Would a person go to jail for this?

Certainly not here, where milk comes in bags. :smiley:

Is this 1960? Even people who mix milk from powder usually use plastic pitchers.

Why not just have a glass of milk she’s drinking? If she is also nursing the baby, in addition to using babyfood, she probably has a glass of something, because nursing makes you thirsty.

FWIW, though, the tiny spoons, and tiny bites you give a baby, are not conducive to your scenario.

It’s more likely she would miss a shard when cleaning, and the baby would pick it up and put it in its mouth. Babies put EVERYTHING in their mouths.

As far as whether she would be arrested, it really does depend on her background. Is she white? married? do all her children have the same father?

What you could do is put some other “suspicious,” but innocuous incident in her past. Maybe with a previous child, it fell out of its high chair, or off the couch, or the changing table-- most parents have a story like that. My son fell off the couch when he was ten months old. He could climb up and down off the couch, but just wasn’t very good at it. He had a pretty good goose egg on his head. We went to the emergency room. If he’d happened to have fallen at a slightly different angle and broken his nose, who knows whether that might have launched an investigation.

And FWIW, I actually did break my nose at the age of 13 months from falling out of my high chair.

Also, just a detail, when my son broke his arm at the age of 9 (from falling out of bed), someone came in to look at him, and made the note “normal bruising for his age,” which meant his shins had a couple of small bruises, but he had no large bruises on his back or face.

Anyway, that’s another thing-- if the mother noticed the baby swallowing something, and did something like try to smack him on the back, or Heimlich him to get him to spit it up, and he ended up with a large bruise, THAT would look extraordinarily suspicious to ER workers.
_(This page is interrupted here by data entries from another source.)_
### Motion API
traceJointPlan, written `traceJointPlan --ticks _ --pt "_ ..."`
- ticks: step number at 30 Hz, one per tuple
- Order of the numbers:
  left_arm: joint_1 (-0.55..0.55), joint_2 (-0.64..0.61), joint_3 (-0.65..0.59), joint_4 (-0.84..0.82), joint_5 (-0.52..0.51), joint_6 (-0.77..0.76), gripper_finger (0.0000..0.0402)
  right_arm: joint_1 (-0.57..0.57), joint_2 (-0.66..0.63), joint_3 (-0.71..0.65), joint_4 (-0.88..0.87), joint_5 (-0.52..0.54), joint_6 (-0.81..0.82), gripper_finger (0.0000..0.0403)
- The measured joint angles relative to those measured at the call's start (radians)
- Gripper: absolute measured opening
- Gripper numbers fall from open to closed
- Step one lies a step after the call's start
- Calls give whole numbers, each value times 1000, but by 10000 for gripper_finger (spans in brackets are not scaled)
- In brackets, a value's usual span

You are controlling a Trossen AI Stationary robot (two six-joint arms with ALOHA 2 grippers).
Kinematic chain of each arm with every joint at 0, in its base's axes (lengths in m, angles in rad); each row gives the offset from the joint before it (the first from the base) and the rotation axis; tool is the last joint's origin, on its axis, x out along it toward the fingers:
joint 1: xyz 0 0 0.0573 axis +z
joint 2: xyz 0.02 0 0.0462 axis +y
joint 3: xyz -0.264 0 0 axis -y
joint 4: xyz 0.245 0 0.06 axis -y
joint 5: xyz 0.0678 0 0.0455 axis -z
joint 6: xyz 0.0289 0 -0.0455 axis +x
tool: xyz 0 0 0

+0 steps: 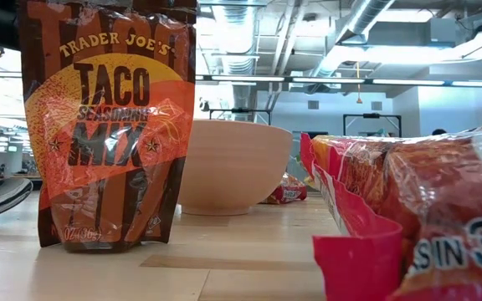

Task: Pick & Place Food Item
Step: Put the yellow seasoning can into the dark blue bin

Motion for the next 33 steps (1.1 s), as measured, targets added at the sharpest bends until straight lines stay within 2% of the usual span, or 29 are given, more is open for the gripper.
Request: traceJointPlan --ticks 4,11,23,33 --pt "0 0 0 0 0 0 17 98 0 0 -9 17 39 194" --pt "0 0 0 0 0 0 14 225 0 0 -13 134 76 198" --pt "0 0 0 0 0 0 14 307 0 0 -9 290 166 198" --pt "0 0 0 0 0 0 19 366 0 0 8 343 225 198"
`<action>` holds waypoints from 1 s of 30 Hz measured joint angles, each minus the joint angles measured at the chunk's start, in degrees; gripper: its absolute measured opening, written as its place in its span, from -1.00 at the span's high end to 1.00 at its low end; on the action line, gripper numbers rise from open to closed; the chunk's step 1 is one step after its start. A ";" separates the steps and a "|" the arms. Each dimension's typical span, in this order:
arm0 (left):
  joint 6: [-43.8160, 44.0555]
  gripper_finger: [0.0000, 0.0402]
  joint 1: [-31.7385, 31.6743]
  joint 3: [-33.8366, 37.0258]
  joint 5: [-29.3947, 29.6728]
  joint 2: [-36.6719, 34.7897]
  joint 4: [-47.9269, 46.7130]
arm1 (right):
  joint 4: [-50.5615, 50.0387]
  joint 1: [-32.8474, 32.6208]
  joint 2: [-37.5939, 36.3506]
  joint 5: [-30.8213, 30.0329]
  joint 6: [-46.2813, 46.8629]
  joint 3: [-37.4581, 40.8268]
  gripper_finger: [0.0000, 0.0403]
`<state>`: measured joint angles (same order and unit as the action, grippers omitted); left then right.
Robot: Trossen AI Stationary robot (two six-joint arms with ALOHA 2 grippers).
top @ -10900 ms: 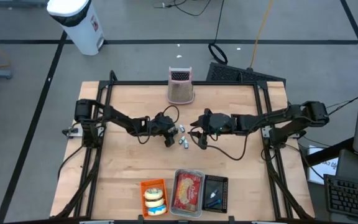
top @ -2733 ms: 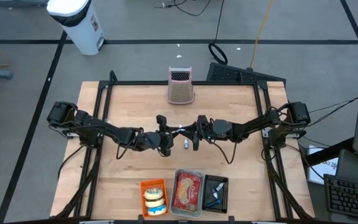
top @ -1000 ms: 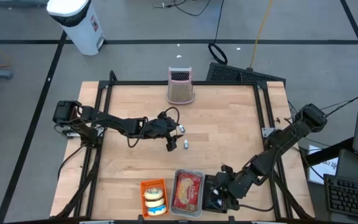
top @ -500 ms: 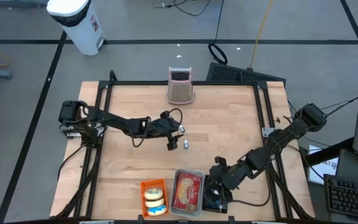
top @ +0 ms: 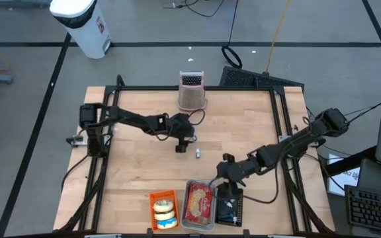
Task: Pick & Place Food Item
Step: Put the green food coloring bottle into the black bin
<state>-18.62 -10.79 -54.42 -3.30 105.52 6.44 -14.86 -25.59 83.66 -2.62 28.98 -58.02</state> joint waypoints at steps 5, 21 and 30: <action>-2.32 -0.34 -0.18 -2.03 -2.90 4.48 -1.41 | -0.27 2.07 0.00 3.02 -0.14 0.00 0.14; 11.36 -0.04 0.04 -3.49 -0.96 5.94 -5.96 | -0.21 3.55 0.00 5.74 -2.46 0.00 0.15; 15.29 0.42 1.22 -3.39 -0.91 6.00 -6.17 | 0.01 3.55 0.00 1.56 -4.85 0.00 0.15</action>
<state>-3.32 -9.56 -57.80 -4.21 111.53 0.26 -14.85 -22.04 83.66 -1.06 24.13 -58.02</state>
What** Alley Dweller **said. Jail or conviction is unlikely, but such a mother could very likely be vilified by the mobs on social media.

The “mother pouring from a glass pitcher right in front of a child” just doesn’t sound realistic in the 21st century. If I were reading this in a book, I’d think “Wait, why is it a glass pitcher? Is it going to break?” (That’s what I call the Plot-Driven Detail). When it did indeed shatter, I might stop reading the book at that point…

It doesn’t matter, people still use glass objects in their kitchen, something could shatter, far enough away from the child’s food that it wouldn’t seem to cause a problem, but a tiny shard of glass could travel far under some circumstance. The unlikelihood of such an event might arouse more suspicion by the authorities.

What, you people don’t have glass pitchers? It could be glass anything, people have glass. I think she could be arrested or not depending on how much trouble the writer wants to get her in and if she’s the protagonist, the more trouble the better.

Even more likely that it would be transferred to a kitchen serving container, rather than poured from the original packaging.

Short answer to the original Q, a court would use the reasonable-person doctrine, and determine whether there was neglect on the part of the mother to respond to what might have been a medical emergecy, At worst, negligent homicide.

Ask Dr Sears?

I’m envisioning a dude wearing Toughskin jeans who does Pap smears and colonoscopies using Craftsman tools.:eek:
ETA: if your insurance doesn’t cover the procedure, he refers you to old Doc KMart, the poorly shaven guy with the palsy and one milky eye whose white coat is yellowed with age.

On the results of swallowing glass shards:

Students hospitalised after eating glass shards in fried noodles meal

I’d say it’s highly unlikely anyone would be charged with a crime for this. (What specific crime/charge might you imagine?). Cutting to the chase, for the purposes of your story, you’re safe leaving it at that. As far as how the death occurs, however, you may want t to think it out more. Swallowing a glass shard might cause death in one of several ways: (1) The shard is swallowed, cuts some blood vessel as it passes through, and causes a large amount of bleeding. I’d say this is the least likely way. (2) As the shard passes through the GI tract, it cuts through the wall of the intestine, contents leak out into the abdominal cavity, the person gets peritonitis which leads to fatal sepsis. (3) The shard gets “misswallowed”, goes down the airway, and the person chokes. (4) The shard gets stuck in the intestine, causes obstruction, which then leads to a fatal complication. That’s about what I can think of. Other than the choking scenario, the death would be delayed from the swallowing. So to fit your narrative, as given in the OP, it would have to be the choking scenario. That would add an element of mystery/suspense, as in, no one would expect anyone to choke while eating puréed food. The whole thing seems pretty unlikely, which means it’s just the kind of thing a medical examiner (my job) might very well see.